The Canadian economy is headed into a much deeper hole in the second quarter than bank economists previously anticipated, as they scramble to slash their forecasts in the face of the unprecedented shutdowns from COVID-19.
However, they predict that a dramatic rebound is in store once lockdowns and closings are eased in the months ahead, aided by huge government programs aimed at supporting the economy and aiding businesses and consumers.
New projections by Canada’s major banks predict that second-quarter GDP will shrink at an annualized rate of roughly 20 per cent to 30 per cent – more than double the pace of contraction that the banks had projected only a week ago. Widening lockdowns, closings and social-distancing measures have substantially amplified the economic fallout for which the forecasters had already been bracing.
But the banks see the economy roaring back as soon as the shutdowns are reversed, flipping the switch on an economic light that will be further brightened by billions in added government spending. Some projections have gross domestic product rebounding by 30 per cent to 40 per cent in the third quarter, on the assumption that locked-down sectors will be allowed to return to work by then.
“Much as the downturn is like nothing we’ve seen before, I suspect the recovery is going to be like nothing we’ve seen before,” said Bank of Montreal chief economist Doug Porter, whose new forecasts, to be released Friday, predict about a 25-per-cent annualized rate of contraction in the second quarter, followed by a 30-per-cent bounce-back from those depths in the third quarter.
“Because we’ve made much more dramatic assumptions in terms of the shutoff, we also think that the restart will be almost as dramatic the other way.”
But economists say that even a strong recovery in the second half of the year won’t be enough to reverse all of the damage inflicted by COVID-19, which is widely expected to send the entire global economy into recession this year. The banks predict that GDP will shrink by anywhere from 2.5 per cent to 5 per cent for 2020 as a whole, before returning to growth of about 3 per cent to 5 per cent in 2021.
The optimism for the rapid third-quarter bounce-back – what economists call a V-shaped recovery, describing the shape of the line on a chart of the quarter-by-quarter economic growth pattern – hinges on the COVID-19 measures being lifted or at least significantly eased in the next couple of months. Should the enforced shutdowns continue much beyond that, they say, the prospects for recovery will face more serious obstacles.
“The longer you shut down the economy, the more likely you are to see the permanent destruction of capacity,” said Stéfane Marion, chief economist at National Bank of Canada, as many businesses may not survive a long-term closing.
On Thursday, National Bank released the most dire second-quarter forecast to date among the Canadian banks, projecting a 32-per-cent annualized rate of contraction. On a non-annualized basis, that’s an 8-per-cent slump from the first quarter to the second – nearly quadruple the worst quarter of the 2009 Great Recession.

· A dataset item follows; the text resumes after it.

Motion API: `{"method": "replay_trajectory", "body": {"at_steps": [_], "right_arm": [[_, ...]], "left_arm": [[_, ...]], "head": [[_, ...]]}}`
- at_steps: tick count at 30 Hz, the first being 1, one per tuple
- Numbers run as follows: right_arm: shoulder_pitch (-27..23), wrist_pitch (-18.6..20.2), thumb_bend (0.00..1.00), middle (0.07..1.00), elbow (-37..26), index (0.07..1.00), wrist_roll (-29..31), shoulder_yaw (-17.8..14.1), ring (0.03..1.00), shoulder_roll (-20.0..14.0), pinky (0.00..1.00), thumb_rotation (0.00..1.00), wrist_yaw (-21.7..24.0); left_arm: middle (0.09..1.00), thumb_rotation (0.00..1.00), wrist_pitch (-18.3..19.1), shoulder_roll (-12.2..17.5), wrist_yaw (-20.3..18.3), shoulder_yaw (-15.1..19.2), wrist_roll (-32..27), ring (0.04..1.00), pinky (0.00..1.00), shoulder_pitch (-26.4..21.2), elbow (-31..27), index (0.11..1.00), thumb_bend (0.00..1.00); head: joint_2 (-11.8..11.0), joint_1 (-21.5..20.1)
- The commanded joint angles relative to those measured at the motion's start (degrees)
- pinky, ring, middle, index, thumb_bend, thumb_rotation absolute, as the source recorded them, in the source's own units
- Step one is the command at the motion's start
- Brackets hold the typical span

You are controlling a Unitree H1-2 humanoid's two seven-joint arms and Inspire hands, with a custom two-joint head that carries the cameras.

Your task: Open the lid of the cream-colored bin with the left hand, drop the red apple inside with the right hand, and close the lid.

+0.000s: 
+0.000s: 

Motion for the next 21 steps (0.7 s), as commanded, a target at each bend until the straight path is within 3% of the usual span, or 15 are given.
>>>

Mr. Marion said the dismal outlook stemmed significantly from Ontario and Quebec orders to shut down businesses deemed nonessential – which detailed which sectors would be forced to go idle in the country’s two biggest provinces.
“We’ve never seen a shock of this magnitude," he said. “This is not your usual recession, where every industry is operating at some capacity. Right now, there are some industries operating at zero.”

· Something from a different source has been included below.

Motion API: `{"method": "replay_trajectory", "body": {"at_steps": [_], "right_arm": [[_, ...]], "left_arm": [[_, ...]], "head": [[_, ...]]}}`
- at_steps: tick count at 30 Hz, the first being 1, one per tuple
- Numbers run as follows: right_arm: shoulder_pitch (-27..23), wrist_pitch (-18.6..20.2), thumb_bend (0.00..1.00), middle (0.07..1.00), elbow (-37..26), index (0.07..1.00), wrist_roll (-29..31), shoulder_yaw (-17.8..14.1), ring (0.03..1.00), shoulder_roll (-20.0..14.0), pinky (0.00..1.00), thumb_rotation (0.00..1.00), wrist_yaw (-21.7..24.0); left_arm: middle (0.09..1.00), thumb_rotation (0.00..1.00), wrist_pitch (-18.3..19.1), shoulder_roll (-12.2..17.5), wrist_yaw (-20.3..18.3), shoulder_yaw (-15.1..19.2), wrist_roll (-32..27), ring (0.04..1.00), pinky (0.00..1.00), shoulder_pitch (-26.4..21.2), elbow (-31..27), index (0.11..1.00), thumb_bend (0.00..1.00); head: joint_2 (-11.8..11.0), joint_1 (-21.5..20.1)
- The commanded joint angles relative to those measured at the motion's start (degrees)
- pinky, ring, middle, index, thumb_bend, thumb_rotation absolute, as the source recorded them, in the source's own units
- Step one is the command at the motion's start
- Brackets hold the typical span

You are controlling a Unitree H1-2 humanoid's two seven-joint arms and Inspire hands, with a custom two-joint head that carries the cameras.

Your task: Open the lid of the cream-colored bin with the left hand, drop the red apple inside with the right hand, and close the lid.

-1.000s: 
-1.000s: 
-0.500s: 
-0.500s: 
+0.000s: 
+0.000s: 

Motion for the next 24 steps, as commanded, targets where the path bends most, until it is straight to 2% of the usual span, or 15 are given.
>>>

With the shutdowns already resulting in nearly a million new filings for Employment Insurance benefits as of the beginning of the week, economists are bracing for a spike in unemployment to go along with the dramatic slump in economic activity. The Canadian Centre for Policy Alternatives predicted that the unemployment rate is likely headed for about 14 per cent, from 5.9 per cent in February, based on the number of workers its research has identified as either already laid off or "at immediate risk.”
Again, economists see jobs coming back as businesses are restarted, with unemployment projected to drop to between 6 per cent and 7 per cent later in the year.

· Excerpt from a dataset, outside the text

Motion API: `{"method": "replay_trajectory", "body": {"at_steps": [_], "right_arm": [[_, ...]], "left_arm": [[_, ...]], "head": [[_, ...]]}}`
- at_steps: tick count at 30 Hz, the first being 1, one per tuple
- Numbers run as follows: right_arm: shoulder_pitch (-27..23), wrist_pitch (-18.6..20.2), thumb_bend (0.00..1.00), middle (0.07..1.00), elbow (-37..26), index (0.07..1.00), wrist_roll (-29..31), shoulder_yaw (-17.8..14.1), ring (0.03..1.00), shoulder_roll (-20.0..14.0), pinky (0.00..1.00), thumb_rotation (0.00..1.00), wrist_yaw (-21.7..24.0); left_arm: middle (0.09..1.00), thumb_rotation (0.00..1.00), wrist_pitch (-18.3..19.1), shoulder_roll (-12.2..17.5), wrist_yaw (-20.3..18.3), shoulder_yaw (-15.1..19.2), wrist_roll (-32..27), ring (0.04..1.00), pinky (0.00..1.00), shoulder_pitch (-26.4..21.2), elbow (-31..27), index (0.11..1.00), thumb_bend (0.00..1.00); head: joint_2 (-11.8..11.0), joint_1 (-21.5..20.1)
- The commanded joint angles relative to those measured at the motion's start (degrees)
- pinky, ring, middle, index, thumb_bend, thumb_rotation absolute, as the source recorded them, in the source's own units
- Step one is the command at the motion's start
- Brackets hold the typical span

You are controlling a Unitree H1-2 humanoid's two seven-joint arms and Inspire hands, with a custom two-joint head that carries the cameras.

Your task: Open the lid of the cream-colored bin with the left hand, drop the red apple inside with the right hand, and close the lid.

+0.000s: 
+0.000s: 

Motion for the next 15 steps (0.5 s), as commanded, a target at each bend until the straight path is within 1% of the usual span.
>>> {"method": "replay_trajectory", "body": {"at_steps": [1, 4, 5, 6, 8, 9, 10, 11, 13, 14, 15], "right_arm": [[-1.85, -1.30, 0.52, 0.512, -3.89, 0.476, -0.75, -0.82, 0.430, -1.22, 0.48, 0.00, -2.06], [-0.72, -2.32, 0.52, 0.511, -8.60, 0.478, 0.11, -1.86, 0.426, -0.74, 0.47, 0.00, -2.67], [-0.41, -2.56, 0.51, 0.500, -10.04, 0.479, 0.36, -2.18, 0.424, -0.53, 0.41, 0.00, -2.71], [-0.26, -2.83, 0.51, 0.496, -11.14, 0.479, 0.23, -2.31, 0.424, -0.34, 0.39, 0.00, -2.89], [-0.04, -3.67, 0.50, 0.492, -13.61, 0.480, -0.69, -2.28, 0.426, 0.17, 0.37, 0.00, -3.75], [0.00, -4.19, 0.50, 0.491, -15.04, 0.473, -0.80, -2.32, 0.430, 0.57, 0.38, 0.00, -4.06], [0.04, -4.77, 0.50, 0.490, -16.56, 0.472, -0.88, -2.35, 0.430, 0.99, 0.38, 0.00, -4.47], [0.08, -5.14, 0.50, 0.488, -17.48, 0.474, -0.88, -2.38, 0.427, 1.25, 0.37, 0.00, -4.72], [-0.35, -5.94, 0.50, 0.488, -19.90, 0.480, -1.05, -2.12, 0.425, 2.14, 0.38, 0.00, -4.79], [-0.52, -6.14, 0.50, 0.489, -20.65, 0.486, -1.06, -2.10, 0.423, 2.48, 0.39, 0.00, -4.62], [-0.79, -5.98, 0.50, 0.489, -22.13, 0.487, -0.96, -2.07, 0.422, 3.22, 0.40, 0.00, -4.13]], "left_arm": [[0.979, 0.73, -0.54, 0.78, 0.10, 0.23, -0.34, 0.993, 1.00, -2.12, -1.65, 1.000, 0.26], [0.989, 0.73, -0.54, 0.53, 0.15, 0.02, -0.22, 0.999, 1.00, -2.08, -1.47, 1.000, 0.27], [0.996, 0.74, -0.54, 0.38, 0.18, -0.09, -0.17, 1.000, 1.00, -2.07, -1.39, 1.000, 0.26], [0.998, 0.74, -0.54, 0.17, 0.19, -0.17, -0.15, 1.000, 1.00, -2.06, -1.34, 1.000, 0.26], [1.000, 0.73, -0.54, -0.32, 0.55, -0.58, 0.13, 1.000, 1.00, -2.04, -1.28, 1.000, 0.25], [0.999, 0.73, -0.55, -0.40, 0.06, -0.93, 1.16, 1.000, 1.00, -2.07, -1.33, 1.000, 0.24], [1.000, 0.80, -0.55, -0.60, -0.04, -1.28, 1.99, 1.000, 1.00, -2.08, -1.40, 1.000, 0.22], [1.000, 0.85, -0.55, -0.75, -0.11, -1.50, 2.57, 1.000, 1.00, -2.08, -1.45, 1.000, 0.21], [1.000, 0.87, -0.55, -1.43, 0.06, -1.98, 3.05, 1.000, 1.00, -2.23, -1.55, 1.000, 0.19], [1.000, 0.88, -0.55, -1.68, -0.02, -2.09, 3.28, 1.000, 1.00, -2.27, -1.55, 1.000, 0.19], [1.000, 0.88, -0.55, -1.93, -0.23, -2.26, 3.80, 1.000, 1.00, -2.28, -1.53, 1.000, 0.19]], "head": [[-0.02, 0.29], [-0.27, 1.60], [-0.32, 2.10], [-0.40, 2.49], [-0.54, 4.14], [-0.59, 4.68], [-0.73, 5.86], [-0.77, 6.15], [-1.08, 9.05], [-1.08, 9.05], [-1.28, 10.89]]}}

The rapid changes in the COVID-19 situation, and in government responses both on the health front and in terms of aid programs, have forced economists to tear up and rewrite their forecasts at an unheard-of pace this month, with forecasts often looking outdated after only a few days.
“The kind of changes we’re talking about on a week-by-week basis are probably bigger than we would make in a year,” BMO’s Mr. Porter said. “The reality is that the information was changing on a day-by-day basis. Each time we would adjust the forecast in a week, we’d probably absorb about five different major events.”
The key to how well these latest forecasts hold up now lies in how long the enforced shutdowns last – whether it’s several weeks or, as some still fear, several months.
“A shift of one quarter in the resumption of normal operating conditions can have a large impact on growth outcomes,” Bank of Nova Scotia chief economist Jean-François Perrault said in a research note.